Neufassung der Rahmenregelungen zu Mitarbeitergesprächen

Das Mitarbeitergespräch wurde vor über 25 Jahren beim Freistaat Bayern eingeführt und hat sich seitdem als eigenständiges, bilaterales Gesprächsformat zwischen Führungskräften und Beschäftigten etabliert. Angesichts des stetigen Wandels der Arbeitswelt – sei es durch die Ausweitung der Homeofficemöglichkeit oder die stetige Fortschreitung der Digitalisierung – wurden nun die Rahmenregelungen zur Durchführung von Mitarbeitergesprächen neugefasst. Die Neufassung trat am 1. Januar 2025 in Kraft (Bekanntmachung vom 7. Januar 2025).

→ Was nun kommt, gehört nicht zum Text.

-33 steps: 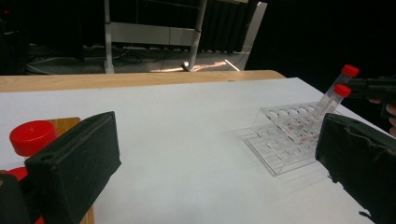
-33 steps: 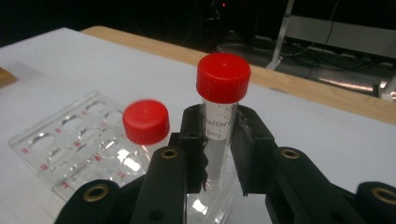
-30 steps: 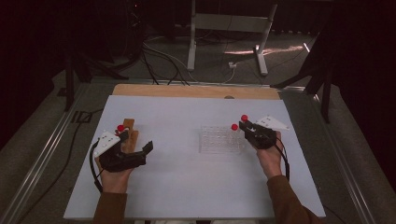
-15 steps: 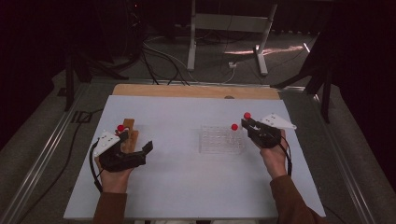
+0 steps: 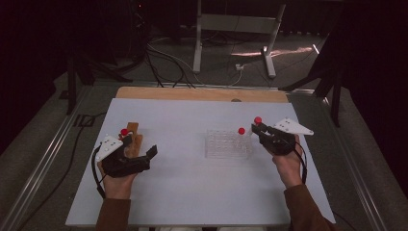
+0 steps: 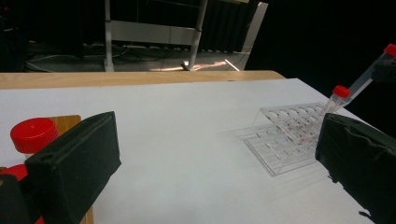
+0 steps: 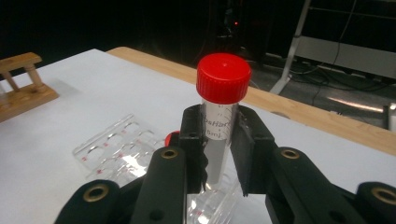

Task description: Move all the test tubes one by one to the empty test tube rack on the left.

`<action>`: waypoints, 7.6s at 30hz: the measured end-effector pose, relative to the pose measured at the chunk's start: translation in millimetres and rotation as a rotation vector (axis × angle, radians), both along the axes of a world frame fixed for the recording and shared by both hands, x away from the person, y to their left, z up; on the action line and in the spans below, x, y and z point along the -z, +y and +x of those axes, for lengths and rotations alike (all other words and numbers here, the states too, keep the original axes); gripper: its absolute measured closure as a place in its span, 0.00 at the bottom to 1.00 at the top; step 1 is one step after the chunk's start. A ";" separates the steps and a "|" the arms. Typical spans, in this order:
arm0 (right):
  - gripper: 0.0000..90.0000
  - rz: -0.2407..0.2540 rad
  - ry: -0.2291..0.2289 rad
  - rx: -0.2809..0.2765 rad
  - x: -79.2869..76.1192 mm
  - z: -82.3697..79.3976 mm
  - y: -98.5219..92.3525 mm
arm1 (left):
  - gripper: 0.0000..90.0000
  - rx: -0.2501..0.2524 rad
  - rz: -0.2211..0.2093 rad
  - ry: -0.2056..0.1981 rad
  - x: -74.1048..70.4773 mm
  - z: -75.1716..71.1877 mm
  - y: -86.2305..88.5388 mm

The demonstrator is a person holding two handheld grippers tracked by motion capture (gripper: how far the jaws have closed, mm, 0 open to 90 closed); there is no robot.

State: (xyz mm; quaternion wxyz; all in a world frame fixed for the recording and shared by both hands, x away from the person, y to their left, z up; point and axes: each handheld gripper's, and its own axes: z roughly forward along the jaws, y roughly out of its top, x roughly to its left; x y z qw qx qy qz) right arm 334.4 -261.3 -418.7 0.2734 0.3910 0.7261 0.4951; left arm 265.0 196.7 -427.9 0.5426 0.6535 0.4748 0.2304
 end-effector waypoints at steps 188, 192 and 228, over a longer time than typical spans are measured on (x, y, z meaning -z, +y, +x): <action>0.00 0.108 0.113 -0.165 24.9 -42.7 35.3 | 0.79 0.174 0.093 0.000 -43.0 -9.1 -14.3; 0.00 0.108 0.114 -0.163 25.0 -42.7 35.0 | 0.79 0.134 0.097 -0.002 -44.9 -10.9 -2.2; 0.00 0.098 0.115 -0.166 26.5 -43.3 36.7 | 0.78 -0.033 0.126 0.080 -41.0 -29.6 69.2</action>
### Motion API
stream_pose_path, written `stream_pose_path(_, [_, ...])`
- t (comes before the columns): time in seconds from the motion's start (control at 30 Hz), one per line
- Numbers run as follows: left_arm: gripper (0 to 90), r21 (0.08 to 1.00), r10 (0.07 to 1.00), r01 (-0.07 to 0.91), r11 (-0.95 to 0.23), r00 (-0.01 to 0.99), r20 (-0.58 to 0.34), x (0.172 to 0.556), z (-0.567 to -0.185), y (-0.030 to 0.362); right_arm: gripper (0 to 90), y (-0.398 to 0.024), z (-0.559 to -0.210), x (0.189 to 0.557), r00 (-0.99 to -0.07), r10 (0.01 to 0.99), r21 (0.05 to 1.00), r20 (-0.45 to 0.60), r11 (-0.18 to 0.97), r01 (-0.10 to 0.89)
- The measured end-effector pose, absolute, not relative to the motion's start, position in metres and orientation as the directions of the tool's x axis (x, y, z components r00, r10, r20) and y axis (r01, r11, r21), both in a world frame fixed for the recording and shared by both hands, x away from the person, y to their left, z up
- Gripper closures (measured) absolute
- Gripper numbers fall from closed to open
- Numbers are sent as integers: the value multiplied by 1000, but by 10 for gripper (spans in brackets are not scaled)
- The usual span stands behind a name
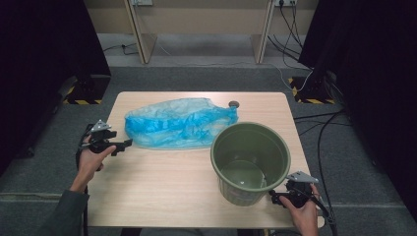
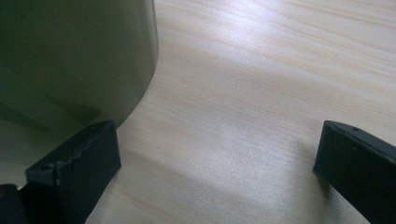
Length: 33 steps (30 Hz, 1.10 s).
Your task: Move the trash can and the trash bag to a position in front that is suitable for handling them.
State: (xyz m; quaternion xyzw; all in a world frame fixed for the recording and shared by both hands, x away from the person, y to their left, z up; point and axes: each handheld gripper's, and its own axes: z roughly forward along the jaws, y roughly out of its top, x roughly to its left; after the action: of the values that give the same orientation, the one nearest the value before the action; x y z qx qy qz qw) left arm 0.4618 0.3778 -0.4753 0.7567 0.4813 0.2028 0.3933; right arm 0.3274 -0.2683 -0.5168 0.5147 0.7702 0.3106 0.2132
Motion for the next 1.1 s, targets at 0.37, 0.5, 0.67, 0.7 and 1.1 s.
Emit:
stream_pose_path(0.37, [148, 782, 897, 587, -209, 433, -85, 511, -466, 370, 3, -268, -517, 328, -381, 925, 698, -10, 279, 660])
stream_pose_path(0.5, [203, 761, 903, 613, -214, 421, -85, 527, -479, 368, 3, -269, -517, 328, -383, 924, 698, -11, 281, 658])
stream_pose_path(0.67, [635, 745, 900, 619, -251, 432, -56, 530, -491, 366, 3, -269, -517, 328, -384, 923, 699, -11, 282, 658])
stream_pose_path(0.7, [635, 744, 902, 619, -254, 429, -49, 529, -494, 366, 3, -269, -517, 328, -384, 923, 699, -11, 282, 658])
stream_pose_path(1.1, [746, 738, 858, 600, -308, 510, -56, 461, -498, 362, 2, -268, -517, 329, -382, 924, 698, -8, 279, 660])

Die Rahmenregelung definiert dabei die Standards für Gespräche zwischen Mitarbeitenden und Führungskräften. Sie betont die Bedeutung des direkten persönlichen Gesprächs, den gegenseitigen Austausch auf Augenhöhe und die individuelle Entwicklungsmöglichkeit. Die genaue Ausgestaltung obliegt den jeweiligen Geschäftsbereichen.
 

Hauptinhalte der Regelungen:

  • Inhalt des Mitarbeitergesprächs: 
    Mittelpunkt des Gesprächs ist die individuelle Situation des Beschäftigten. Ziel ist ein offener Dialog auf Augenhöhe, der den Austausch von Erfahrungen, Erwartungen und ­In­formationen fördert.
  • Dokumentation: 
    Das Abfassen eines Gesprächsprotokolls bzw. schriftliche Festhalten von einzelnen Inhalten ist nicht mehr zwingend erforderlich. Auf Wunsch des Beschäftigten bzw. der Führungskraft kann aber eine Dokumentation des Gesprächs erfolgen, die dann von beiden Seiten zu unterschreiben ist.
  • Turnus: 
    Ein Mitarbeitergespräch soll mindestens alle zwei Jahre stattfinden.
  • Leitfäden: 
    Von den jeweiligen Stellen sind Leitfäden zu den Zielen und Inhalten der Mitarbeiterspräche zu erarbeiten.
  • Schulungen: 
    Führungskräfte sollen gezielt geschult werden, um Mit­arbeitergespräche kompetent und wirkungsvoll führen zu können.